Entries taken from a collection:
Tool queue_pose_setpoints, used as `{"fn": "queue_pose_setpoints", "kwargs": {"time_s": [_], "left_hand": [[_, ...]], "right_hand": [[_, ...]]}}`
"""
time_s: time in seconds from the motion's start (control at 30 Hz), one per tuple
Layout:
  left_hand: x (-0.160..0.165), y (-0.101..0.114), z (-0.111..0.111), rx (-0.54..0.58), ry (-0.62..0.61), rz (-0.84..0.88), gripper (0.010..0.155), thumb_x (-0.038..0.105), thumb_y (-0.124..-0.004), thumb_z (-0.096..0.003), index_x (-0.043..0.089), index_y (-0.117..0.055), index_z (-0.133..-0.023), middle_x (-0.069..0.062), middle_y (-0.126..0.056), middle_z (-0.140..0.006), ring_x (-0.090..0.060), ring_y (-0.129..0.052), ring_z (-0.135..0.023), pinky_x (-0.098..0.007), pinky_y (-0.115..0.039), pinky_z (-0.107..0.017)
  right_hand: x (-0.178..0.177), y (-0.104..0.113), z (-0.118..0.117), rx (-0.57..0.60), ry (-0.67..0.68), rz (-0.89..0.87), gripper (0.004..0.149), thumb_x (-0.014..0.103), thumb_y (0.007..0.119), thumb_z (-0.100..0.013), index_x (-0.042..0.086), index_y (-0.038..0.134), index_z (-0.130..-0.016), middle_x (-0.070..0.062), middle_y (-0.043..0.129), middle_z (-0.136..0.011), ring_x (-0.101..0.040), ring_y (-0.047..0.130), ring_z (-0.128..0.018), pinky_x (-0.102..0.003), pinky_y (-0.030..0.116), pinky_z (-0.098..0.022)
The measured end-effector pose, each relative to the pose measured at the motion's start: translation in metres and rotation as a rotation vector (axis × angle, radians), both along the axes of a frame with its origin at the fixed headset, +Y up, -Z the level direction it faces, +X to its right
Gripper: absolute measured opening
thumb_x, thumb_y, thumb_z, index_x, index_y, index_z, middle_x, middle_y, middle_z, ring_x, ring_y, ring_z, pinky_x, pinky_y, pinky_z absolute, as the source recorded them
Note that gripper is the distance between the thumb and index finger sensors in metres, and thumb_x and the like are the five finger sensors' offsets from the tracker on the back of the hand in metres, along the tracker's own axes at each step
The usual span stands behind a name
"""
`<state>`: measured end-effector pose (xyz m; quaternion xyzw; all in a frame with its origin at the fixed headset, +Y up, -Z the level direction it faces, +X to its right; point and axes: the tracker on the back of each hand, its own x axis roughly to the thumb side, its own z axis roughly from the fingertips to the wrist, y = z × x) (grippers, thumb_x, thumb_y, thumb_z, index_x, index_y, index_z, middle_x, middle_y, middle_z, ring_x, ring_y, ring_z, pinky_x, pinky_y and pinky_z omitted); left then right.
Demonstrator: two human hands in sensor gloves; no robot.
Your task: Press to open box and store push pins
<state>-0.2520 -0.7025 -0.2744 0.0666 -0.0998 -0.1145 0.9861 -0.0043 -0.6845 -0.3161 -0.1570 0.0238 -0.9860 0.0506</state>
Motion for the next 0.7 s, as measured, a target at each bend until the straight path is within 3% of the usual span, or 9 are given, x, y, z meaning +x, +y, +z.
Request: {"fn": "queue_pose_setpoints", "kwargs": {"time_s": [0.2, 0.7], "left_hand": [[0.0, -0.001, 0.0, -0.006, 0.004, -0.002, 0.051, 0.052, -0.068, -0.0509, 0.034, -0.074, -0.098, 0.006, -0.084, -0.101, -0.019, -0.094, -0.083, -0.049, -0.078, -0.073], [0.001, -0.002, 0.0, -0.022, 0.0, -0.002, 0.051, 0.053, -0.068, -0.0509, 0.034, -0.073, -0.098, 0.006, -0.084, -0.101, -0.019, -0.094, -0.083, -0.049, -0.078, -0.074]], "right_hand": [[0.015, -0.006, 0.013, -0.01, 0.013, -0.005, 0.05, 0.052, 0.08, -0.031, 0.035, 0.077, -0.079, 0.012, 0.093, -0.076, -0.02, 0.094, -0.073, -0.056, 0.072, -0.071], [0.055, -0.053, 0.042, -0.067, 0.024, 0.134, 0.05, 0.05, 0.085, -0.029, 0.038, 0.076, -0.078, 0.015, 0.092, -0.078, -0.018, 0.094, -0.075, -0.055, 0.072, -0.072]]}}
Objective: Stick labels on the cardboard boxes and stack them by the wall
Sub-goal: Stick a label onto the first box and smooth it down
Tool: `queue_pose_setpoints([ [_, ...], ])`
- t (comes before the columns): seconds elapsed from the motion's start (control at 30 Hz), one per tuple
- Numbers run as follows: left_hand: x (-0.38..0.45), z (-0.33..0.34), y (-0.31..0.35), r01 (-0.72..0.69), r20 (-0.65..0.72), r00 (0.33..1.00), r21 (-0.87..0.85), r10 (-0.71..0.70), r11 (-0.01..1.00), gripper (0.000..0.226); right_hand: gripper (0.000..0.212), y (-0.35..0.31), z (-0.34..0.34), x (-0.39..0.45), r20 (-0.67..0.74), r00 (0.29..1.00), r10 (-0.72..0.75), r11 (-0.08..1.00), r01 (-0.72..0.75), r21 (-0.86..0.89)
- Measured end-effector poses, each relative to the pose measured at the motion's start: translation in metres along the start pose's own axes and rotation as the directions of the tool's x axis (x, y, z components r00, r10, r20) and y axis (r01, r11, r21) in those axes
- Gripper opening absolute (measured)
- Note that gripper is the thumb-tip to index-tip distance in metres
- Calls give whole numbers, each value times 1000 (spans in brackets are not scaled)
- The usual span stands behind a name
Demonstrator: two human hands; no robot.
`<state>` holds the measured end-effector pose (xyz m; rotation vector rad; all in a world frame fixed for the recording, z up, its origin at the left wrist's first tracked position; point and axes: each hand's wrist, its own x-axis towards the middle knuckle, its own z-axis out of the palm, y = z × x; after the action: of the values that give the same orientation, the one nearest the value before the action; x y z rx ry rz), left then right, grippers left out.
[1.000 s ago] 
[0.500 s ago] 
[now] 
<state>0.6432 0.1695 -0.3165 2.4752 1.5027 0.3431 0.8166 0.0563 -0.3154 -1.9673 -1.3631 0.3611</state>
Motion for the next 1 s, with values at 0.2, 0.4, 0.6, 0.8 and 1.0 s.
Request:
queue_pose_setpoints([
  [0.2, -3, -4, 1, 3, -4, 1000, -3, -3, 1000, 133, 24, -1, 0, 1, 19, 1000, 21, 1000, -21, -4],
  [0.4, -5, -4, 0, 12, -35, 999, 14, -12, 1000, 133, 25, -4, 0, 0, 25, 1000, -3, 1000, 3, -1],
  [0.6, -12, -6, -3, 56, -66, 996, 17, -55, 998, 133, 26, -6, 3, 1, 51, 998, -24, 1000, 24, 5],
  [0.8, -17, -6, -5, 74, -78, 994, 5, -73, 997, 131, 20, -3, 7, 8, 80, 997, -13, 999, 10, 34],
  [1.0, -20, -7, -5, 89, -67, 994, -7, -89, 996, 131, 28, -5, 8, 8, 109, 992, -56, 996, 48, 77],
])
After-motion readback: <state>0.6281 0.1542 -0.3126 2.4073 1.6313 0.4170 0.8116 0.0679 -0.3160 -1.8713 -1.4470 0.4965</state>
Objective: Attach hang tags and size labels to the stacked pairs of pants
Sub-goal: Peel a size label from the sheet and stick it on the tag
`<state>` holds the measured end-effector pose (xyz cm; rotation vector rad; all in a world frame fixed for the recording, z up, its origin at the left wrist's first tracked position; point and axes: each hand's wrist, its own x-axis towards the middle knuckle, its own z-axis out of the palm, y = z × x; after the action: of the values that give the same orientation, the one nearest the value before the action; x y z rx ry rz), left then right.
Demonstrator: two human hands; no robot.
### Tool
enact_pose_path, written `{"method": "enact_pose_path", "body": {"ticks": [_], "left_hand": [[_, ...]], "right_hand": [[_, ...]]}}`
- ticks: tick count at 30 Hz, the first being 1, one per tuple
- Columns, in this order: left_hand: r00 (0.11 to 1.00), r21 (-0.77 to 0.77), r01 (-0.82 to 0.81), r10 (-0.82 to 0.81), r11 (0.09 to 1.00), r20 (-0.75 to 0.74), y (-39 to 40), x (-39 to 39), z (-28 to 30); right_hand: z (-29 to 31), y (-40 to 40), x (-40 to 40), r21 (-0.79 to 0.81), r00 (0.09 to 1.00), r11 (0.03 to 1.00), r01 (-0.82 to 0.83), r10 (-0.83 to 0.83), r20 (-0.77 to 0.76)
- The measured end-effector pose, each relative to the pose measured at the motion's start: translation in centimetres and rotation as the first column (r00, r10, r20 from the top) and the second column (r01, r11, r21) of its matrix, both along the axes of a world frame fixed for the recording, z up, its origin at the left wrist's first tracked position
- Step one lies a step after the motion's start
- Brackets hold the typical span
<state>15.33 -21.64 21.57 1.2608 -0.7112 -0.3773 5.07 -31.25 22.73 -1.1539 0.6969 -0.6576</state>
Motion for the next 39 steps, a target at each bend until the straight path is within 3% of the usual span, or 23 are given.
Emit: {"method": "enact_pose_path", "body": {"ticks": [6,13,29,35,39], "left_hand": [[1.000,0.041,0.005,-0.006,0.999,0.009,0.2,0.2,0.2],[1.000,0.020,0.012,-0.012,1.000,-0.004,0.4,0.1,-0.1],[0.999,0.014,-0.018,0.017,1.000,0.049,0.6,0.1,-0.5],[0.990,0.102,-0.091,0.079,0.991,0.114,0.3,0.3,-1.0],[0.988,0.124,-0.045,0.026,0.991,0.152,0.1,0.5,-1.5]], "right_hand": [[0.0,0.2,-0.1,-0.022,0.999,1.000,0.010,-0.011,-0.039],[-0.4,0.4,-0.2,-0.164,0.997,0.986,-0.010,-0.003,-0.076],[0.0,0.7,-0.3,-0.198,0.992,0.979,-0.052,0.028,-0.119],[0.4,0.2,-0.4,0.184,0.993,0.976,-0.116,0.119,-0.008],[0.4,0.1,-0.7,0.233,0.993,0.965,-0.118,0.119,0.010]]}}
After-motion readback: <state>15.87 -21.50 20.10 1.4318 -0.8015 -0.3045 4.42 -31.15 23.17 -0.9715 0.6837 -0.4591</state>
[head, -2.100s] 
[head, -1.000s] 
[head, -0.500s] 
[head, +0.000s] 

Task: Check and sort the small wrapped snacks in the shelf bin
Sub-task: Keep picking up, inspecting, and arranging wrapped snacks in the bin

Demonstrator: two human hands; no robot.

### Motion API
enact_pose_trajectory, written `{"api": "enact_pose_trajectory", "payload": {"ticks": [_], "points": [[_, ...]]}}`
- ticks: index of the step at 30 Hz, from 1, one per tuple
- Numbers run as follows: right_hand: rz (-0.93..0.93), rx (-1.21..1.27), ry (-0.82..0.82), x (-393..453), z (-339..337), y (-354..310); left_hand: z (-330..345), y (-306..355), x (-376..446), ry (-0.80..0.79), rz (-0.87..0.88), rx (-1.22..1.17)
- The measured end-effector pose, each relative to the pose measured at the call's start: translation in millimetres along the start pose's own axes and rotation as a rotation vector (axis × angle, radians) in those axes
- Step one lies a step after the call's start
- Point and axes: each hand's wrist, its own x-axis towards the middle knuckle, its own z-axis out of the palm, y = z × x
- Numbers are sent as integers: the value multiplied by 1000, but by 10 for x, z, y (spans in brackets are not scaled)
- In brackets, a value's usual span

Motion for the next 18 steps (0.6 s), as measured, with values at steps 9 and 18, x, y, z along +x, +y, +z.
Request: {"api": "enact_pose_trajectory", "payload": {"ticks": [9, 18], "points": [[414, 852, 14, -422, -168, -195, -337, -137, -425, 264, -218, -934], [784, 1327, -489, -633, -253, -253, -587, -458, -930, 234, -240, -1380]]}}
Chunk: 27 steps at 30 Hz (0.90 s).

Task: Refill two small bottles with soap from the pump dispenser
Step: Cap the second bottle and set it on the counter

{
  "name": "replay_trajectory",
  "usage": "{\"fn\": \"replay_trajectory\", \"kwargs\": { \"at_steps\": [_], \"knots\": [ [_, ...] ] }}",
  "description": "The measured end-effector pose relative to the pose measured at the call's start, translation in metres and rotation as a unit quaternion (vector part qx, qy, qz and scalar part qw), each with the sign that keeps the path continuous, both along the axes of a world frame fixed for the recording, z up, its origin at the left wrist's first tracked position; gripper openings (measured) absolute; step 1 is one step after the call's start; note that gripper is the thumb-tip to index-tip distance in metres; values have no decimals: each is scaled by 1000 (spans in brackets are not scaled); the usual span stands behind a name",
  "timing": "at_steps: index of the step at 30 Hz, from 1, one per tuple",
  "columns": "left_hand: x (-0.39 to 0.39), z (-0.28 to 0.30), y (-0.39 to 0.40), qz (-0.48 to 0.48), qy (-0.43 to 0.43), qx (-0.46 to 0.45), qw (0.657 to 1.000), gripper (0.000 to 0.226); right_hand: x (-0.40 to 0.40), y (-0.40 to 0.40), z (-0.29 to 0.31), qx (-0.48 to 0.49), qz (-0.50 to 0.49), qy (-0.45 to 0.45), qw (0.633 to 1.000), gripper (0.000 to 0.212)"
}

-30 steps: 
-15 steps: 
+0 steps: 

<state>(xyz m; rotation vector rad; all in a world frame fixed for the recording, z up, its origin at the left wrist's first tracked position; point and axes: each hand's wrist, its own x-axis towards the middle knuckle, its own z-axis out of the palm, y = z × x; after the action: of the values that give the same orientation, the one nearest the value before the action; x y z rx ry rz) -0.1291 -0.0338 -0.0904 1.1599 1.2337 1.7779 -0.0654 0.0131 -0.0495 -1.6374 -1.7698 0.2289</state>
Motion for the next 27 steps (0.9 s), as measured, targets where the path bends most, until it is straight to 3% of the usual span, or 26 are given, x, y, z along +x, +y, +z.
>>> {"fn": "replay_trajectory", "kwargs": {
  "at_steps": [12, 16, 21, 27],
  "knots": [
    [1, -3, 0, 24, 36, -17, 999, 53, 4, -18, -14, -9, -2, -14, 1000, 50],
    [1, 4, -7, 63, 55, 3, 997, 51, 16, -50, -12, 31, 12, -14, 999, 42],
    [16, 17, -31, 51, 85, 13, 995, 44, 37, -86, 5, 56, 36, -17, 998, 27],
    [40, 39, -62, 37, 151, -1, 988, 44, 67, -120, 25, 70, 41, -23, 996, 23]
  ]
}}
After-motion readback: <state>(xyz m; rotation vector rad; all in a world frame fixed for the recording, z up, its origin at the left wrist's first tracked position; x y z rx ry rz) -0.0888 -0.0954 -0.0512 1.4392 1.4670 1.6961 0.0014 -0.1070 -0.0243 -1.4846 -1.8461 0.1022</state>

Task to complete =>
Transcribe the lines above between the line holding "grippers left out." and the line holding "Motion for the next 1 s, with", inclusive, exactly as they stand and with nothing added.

The completed task =>
`<state>` holds the measured end-effector pose (xyz m; rotation vector rad; all in a world frame fixed for the recording, z up, its origin at the left wrist's first tracked position; point and axes: each hand's wrist, its own x-axis towards the middle knuckle, its own z-axis out of the palm, y = z × x; after the action: of the values that give the same orientation, the one nearest the value before the action; x y z rx ry rz), left then right, grippers left out.
[1.000 s ago] 
[0.500 s ago] 
[now] 
<state>0.6432 0.1695 -0.3165 2.4752 1.5027 0.3431 0.8166 0.0563 -0.3154 -1.9673 -1.3631 0.3611</state>
Motion for the next 1 s, with values at 0.2, 0.4, 0.6, 0.8 and 1.0 s.

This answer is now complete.